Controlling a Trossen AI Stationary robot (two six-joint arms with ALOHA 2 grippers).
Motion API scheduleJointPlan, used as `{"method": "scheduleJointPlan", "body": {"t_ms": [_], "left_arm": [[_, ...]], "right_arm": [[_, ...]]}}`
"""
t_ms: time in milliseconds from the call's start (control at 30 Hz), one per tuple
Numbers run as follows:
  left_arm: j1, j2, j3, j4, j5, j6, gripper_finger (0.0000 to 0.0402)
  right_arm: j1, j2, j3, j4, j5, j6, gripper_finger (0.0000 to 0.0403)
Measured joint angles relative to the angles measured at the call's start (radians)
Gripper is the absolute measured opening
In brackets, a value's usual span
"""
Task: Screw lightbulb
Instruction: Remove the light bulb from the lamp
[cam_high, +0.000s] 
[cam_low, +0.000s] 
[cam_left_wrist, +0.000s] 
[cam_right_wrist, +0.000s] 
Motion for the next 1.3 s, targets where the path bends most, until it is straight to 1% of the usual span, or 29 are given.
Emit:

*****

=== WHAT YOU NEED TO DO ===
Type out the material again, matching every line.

=== WRITTEN ANSWER ===
Controlling a Trossen AI Stationary robot (two six-joint arms with ALOHA 2 grippers).
Motion API scheduleJointPlan, used as `{"method": "scheduleJointPlan", "body": {"t_ms": [_], "left_arm": [[_, ...]], "right_arm": [[_, ...]]}}`
"""
t_ms: time in milliseconds from the call's start (control at 30 Hz), one per tuple
Numbers run as follows:
  left_arm: j1, j2, j3, j4, j5, j6, gripper_finger (0.0000 to 0.0402)
  right_arm: j1, j2, j3, j4, j5, j6, gripper_finger (0.0000 to 0.0403)
Measured joint angles relative to the angles measured at the call's start (radians)
Gripper is the absolute measured opening
In brackets, a value's usual span
"""
Task: Screw lightbulb
Instruction: Remove the light bulb from the lamp
[cam_high, +0.000s] 
[cam_low, +0.000s] 
[cam_left_wrist, +0.000s] 
[cam_right_wrist, +0.000s] 
Motion for the next 1.3 s, targets where the path bends most, until it is straight to 1% of the usual span, or 29 are given.
Emit:

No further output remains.